Unable to save valid Excel workbook using Django admin

Issue #1077 closed
Alex
created an issue

I'm having an issue generating a valid workbook when executing a Django admin command. I've isolated the issue to be specifically when using a command; the issue does not seem to appear if I generate a workbook as a downloadable page in Django.

The issue occurs both when is_write_only is set to True or False, and different behavior occurs upon each. I'm not sure if this is a bug that has occurred in the past and I'm just not setting something properly, however I did try searching across django issues and didn't really find anything. Let me know if I should crosspost this to the Django issues as well.

The issue that occurs:

is_write_only=True Workbook is generated; when opening the workbook Excel generates an error message "We found a problem with some content in 'django_issue.xlsx'. Do you want us to try to recover as much as we can? If you trust the source of this workbook, click Yes.". Clicking yes will recover all data that was contained, however any formulas used (not in the example) will be stripped out. Clicking no will not recover any data.
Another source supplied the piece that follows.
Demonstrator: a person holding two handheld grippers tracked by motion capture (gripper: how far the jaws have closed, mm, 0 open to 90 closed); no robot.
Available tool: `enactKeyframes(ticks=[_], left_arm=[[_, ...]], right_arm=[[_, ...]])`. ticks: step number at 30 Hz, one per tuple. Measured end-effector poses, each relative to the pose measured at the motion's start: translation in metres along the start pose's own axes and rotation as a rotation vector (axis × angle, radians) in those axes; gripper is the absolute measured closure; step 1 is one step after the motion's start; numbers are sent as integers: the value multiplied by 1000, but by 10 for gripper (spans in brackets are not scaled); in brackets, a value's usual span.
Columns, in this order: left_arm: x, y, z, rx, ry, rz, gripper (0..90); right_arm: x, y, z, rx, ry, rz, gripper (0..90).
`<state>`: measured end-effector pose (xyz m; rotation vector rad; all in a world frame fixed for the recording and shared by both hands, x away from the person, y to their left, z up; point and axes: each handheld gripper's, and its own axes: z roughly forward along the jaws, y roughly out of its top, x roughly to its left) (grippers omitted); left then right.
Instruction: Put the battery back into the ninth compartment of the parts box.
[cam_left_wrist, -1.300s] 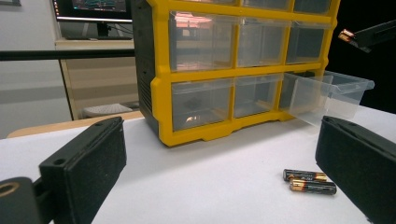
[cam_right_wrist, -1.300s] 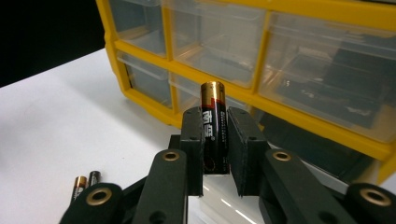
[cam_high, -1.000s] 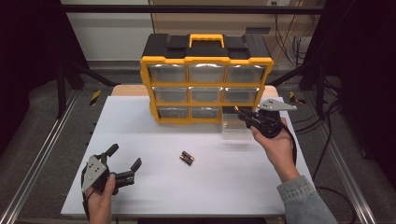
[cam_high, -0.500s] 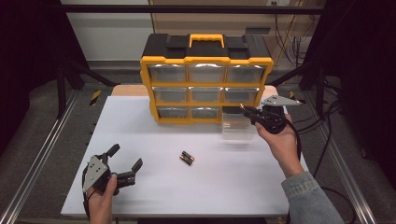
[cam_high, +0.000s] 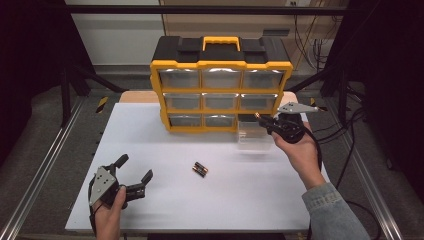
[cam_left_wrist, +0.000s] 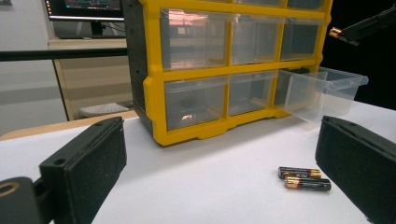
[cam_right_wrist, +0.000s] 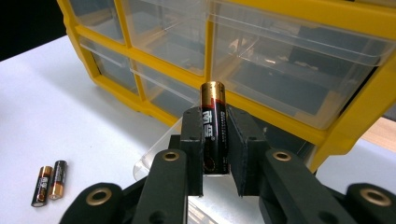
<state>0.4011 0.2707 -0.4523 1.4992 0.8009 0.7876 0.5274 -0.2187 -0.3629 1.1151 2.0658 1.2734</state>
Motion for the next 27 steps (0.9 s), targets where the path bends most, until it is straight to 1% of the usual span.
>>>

is_write_only=False Workbook is generated; when opening the workbook Excel generates an error message "We found a problem with some content in 'django_issue.xlsx'. Do you want us to try to recover as much as we can? If you trust the source of this workbook, click Yes.". Clicking yes will recover all data that was contained, however any formulas used (not in the example) will be stripped out. In addition, an additional sheet titled 'Sheet' will appear as the first tab; I think that is expected behavior however as that sheet will only be not generated when using is_write_only=True. Clicking no will not recover any data.
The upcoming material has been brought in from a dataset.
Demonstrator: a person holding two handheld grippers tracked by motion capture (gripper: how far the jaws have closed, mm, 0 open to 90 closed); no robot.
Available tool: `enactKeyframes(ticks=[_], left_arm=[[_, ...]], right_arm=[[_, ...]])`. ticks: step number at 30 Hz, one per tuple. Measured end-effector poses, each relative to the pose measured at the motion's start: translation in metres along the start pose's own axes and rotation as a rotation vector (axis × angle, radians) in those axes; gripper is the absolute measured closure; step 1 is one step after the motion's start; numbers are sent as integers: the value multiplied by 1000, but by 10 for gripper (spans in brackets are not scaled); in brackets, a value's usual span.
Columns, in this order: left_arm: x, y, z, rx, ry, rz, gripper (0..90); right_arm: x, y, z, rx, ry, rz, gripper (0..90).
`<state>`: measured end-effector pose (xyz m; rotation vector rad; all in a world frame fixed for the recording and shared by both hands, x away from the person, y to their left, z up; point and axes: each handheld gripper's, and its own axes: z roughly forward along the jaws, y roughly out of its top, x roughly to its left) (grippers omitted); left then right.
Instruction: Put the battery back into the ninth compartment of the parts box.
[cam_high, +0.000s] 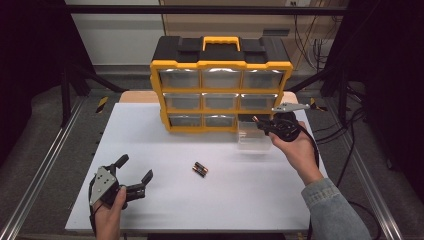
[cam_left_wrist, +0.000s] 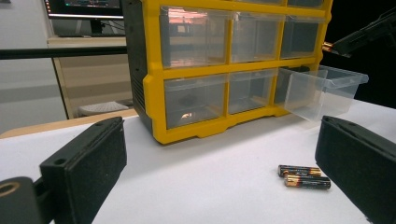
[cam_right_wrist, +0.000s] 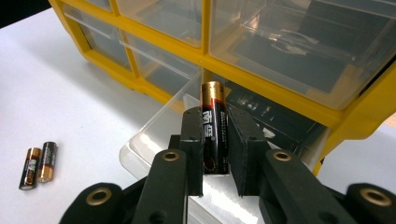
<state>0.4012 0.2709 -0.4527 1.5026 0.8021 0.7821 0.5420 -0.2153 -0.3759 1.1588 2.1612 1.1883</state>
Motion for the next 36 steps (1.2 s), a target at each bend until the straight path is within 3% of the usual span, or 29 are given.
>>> enactKeyframes(ticks=[23,27,36], left_arm=[[-1,0,0,2,-4,1,20],[-1,0,1,1,-9,0,20],[-1,1,0,0,-8,-1,19]], right_arm=[[2,-4,16,53,-20,-26,758],[4,-4,19,60,-19,-11,602],[18,2,12,-13,-25,3,349]])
I've copied the minimum code required below to replicate the issue, and if required I can paste the full command that I have if required.

In addition I've attached the workbooks that I generated with this code, but modified the names to give them context. If required, I can also upload a workbook generated from the context of Django when running the server rather than a command (although this workaround is really not efficient for the purposes that I am using it for).

import openpyxl
from django.core.management.base import BaseCommand, CommandError

class Command(BaseCommand):

    def add_arguments(self, parser):
        pass

    def handle(self, *args, **options):
        is_write_only = True # or False

        wb = openpyxl.Workbook(write_only=is_write_only)
        ws = wb.create_sheet('index')
        for i in range(200):
            ws.append([i])
        wb.save(os.path.join(os.getcwd(), 'django_issue.xlsx'))
        wb.close()

Comments (7)

  1. Alex reporter

    So I decided to go ahead and paste the code and upload the file for when running via the server. I'm not going to post all of the code required to generate the django app, but I will paste my urls.py file here that works correctly.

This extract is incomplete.